The ANC has dismissed as a distortion of facts, a National Press Club "Black Tuesday" protest campaign, to mark the National Assembly vote on the Protection of State Information Bill.
"The only result this unfortunate comparison and the planned campaign, in which people are urged to dress in black will achieve is to dilute the real history of the Black Wednesday and insult the victims of apartheid's barbaric laws," ANC Chief Whip Mathole Motshekga said on Monday.
The National Press Club (NPC) has asked people opposed to the bill to wear black clothing or a black ribbon or armband to express their opposition to the bill.

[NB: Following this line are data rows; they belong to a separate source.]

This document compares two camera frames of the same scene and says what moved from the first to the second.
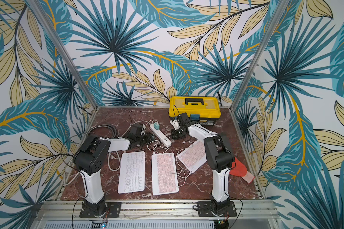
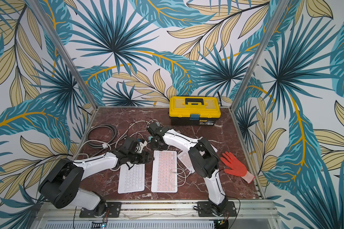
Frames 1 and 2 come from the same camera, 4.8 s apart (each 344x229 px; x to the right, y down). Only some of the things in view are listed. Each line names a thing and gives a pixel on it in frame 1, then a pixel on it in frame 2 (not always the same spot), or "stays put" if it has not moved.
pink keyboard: (165, 180) stays put
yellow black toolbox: (208, 108) stays put
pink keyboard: (194, 156) stays put
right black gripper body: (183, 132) to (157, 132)
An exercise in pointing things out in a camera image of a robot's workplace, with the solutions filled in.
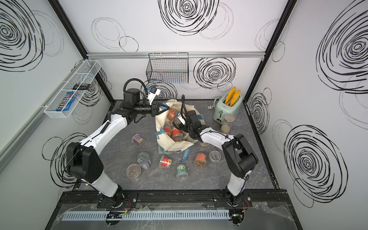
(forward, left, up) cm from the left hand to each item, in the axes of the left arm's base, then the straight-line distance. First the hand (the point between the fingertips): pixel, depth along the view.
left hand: (168, 108), depth 76 cm
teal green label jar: (-25, -8, -25) cm, 36 cm away
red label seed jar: (-20, +1, -25) cm, 32 cm away
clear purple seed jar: (-5, +21, -24) cm, 32 cm away
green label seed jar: (-16, -28, -24) cm, 40 cm away
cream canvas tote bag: (-15, -3, -6) cm, 17 cm away
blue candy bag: (-5, +48, +6) cm, 48 cm away
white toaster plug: (+27, -29, -27) cm, 48 cm away
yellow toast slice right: (+18, -42, -8) cm, 46 cm away
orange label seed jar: (-19, -19, -22) cm, 35 cm away
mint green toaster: (+13, -34, -13) cm, 38 cm away
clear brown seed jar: (-25, +19, -25) cm, 40 cm away
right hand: (+6, -10, -16) cm, 20 cm away
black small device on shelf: (+10, +48, +5) cm, 49 cm away
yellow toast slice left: (+21, -40, -8) cm, 46 cm away
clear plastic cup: (+5, -37, -24) cm, 45 cm away
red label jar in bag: (-7, -5, -15) cm, 18 cm away

The National Assembly will vote on the draft law on Tuesday after more than a year of deliberations that have failed to ease fears that it will lead to excessive state secrecy and curtail media freedom.

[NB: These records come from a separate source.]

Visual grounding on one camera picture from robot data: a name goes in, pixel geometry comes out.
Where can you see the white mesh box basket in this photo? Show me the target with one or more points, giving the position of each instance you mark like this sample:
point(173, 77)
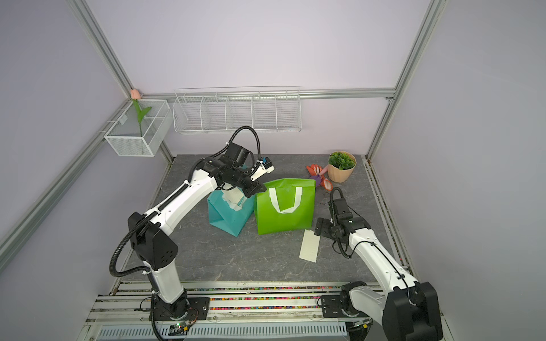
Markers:
point(124, 137)

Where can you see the white lined receipt paper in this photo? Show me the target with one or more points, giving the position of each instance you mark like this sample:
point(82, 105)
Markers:
point(235, 198)

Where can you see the green potted plant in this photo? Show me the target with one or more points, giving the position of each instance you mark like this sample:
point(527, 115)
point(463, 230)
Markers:
point(341, 161)

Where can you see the beige plant pot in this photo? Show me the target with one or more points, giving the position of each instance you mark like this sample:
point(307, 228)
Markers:
point(339, 176)

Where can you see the red white garden glove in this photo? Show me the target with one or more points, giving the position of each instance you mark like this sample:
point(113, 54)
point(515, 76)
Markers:
point(325, 183)

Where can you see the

On Friday, the ad hoc committee on the Protection of State Information Bill formally adopted a report rejecting all 123 amendments proposed by the Inkatha Freedom Party.
"Black Wednesday" was October 19 1977 when The World, Sunday World and Christian publication Pro Veritas, were banned and almost 20 people or organisations were declared banned by the apartheid government.
The campaign has been named "Black Tuesday" in reference both to this and to the day of the week on which the bill will be voted on in the National Assembly.
"Let's tell the government we are all opposed to censorship. It's crunch time. The nation needs to unite and stop this nonsense," NPC chairman Yusuf Abramjee said on its Facebook page.
If the bill is passed, the media will not be able to claim it acted in the pubic interest if it violated or was party to the violation of a law, or published classified information to substantiate a report on, for example, malpractice or corruption in government.
However, Motshekga said comparing the facts of Black Wednesday with the new draft legislation was "not only an irresponsible act of protest," but was also "gravely senseless".
"The reality of South Africa's vicious history should teach all of us never to campaign in a manner that trivialises the deep pain and suffering experienced by the majority of our people," he said.
The ANC's majority is expected to pass the bill comfortably on Tuesday, though all opposition parties plan to vote against it.
The bill then has to move through the National Council of Provinces before it can be signed into law.
If passed in its current form, it is likely to land up in the Constitutional Court.
ANC ally the Congress of SA Trade Unions, media groups and civil rights organisations have all threatened to take it on review, notably because of the absence of a public interest defence.
The Right 2 Know Campaign was organising six pickets around the country, including one at Parliament, to protest against the bill.
Motshekga said the government had no intention of banning, torturing or murdering journalists and that the rejection of a public interest defence was in line with international best practice on security in the United States, Canada and the United Kingdom.
"We believe this is blatantly insensitive and a distortion of history."
On Black Wednesday, editors Percy Qoboza and Aggrey Klaaste were taken to solitary confinement where they spent five months.
According to The Sowetan archive, journalists such as Mathatha Tsedu, Joe Tlholoe, who is now the Press Ombudsman; and Don Mattera were detained and after their jail stay were banned for five years.
Organisations banned included the Beyers Naude's Christian Institute and the Union of Black Journalists.
"Black Wednesday" followed the death in police detention of black consciousness activist Steve Biko, as well as a campaign to resist Bophutatswana becoming a "homeland" independent of South Africa.